Begin at the line containing "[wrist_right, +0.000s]" and copy exactly through the last line of the listing, skipping every picture.

*** Opening of Dataset content ***

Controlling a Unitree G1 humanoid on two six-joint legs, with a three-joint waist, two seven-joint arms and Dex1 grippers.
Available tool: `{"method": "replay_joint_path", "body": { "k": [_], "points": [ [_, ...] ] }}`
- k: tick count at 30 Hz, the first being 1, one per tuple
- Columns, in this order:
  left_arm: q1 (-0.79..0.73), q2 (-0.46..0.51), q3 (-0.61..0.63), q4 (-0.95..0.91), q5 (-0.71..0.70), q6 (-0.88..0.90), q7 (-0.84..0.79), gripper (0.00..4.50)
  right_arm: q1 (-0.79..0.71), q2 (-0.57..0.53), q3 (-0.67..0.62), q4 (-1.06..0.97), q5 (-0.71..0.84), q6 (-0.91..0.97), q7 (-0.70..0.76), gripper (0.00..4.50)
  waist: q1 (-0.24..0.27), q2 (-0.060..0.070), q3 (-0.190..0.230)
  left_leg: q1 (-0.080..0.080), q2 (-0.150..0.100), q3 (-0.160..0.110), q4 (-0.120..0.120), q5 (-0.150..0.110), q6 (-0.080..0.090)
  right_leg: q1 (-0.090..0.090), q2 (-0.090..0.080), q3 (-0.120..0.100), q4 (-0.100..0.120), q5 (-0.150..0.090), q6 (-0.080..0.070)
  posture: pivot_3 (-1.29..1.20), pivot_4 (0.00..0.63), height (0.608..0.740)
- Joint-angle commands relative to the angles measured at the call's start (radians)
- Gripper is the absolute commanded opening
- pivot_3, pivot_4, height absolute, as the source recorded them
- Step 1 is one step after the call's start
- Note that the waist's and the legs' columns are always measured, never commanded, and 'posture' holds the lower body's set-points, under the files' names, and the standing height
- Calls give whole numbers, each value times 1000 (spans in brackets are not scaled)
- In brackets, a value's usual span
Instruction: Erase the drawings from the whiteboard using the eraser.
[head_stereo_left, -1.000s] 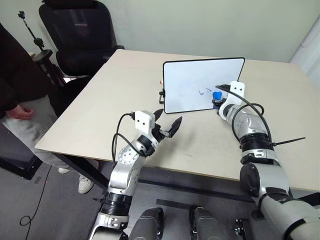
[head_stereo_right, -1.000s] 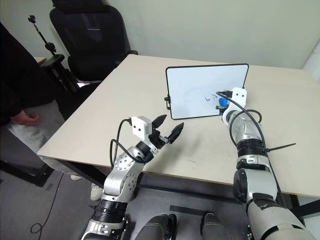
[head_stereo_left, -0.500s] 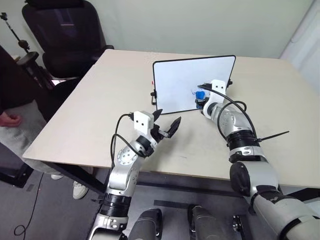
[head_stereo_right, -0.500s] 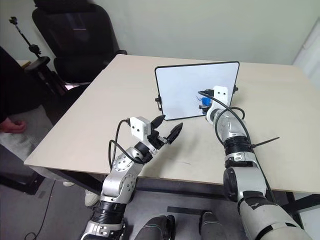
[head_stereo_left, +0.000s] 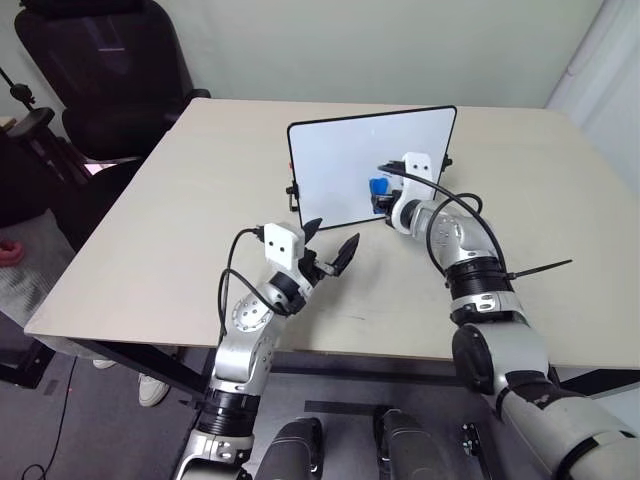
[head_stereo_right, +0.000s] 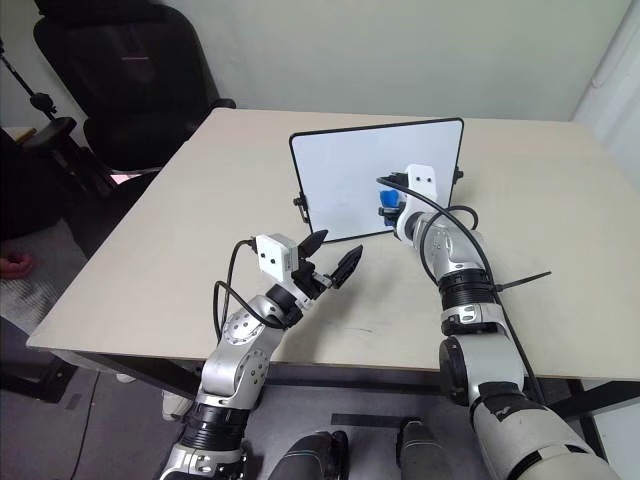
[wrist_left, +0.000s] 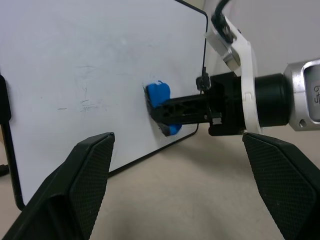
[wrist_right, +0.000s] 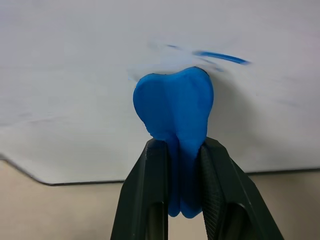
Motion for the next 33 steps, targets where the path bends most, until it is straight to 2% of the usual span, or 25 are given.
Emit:
{"method": "replay_joint_path", "body": {
  "k": [1, 7, 18, 24, 29, 33],
  "points": [
    [-6, -1, 7, -38, -11, -8, -2, 4500, -39, 24, 19, -85, 28, 12, 26, 471, 0, 0, 0, 0, 0, 0, 0, 0, 0, 0, 0, 0, 0, 0, 0, 0, 150, 740],
    [-10, -1, 5, -33, -10, -9, -2, 4500, -36, 26, 15, -82, 12, 3, 6, 471, 3, 0, 0, -1, 0, 0, 2, 0, -1, 0, 0, 0, 1, 1, -1, 0, 150, 740],
    [-24, -2, 4, -15, -3, -14, 0, 4500, -87, -76, -81, 195, -18, -138, -145, 471, 26, 0, 0, -1, 0, 0, 4, -1, -2, 2, -1, 1, 1, 1, -2, 0, 150, 740],
    [-29, -5, 2, -7, 2, -18, 2, 4500, -120, -108, -112, 272, -6, -203, -174, 471, 33, -1, 1, -5, 0, 0, -2, -1, -1, 2, -1, 3, -7, 2, -3, 0, 150, 740],
    [-30, -10, -1, -5, 3, -19, 3, 4500, -131, -101, -111, 289, -7, -218, -174, 471, 31, -1, 1, -6, 0, 0, -3, -1, -1, 1, 0, 2, -8, 2, -3, 0, 150, 740],
    [-30, -11, -2, -3, 4, -21, 2, 4500, -145, -50, -78, 278, -11, -203, -146, 471, 30, -1, 1, -6, 1, 0, -3, -1, -1, 1, 0, 2, -8, 2, -3, 0, 150, 740]
  ]
}}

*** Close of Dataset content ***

Problem solution >>
[wrist_right, +0.000s] 
Motion for the next 33 steps, targets where the path bends most, until it is straight to 2% of the usual span, or 25 are given.
Emit:
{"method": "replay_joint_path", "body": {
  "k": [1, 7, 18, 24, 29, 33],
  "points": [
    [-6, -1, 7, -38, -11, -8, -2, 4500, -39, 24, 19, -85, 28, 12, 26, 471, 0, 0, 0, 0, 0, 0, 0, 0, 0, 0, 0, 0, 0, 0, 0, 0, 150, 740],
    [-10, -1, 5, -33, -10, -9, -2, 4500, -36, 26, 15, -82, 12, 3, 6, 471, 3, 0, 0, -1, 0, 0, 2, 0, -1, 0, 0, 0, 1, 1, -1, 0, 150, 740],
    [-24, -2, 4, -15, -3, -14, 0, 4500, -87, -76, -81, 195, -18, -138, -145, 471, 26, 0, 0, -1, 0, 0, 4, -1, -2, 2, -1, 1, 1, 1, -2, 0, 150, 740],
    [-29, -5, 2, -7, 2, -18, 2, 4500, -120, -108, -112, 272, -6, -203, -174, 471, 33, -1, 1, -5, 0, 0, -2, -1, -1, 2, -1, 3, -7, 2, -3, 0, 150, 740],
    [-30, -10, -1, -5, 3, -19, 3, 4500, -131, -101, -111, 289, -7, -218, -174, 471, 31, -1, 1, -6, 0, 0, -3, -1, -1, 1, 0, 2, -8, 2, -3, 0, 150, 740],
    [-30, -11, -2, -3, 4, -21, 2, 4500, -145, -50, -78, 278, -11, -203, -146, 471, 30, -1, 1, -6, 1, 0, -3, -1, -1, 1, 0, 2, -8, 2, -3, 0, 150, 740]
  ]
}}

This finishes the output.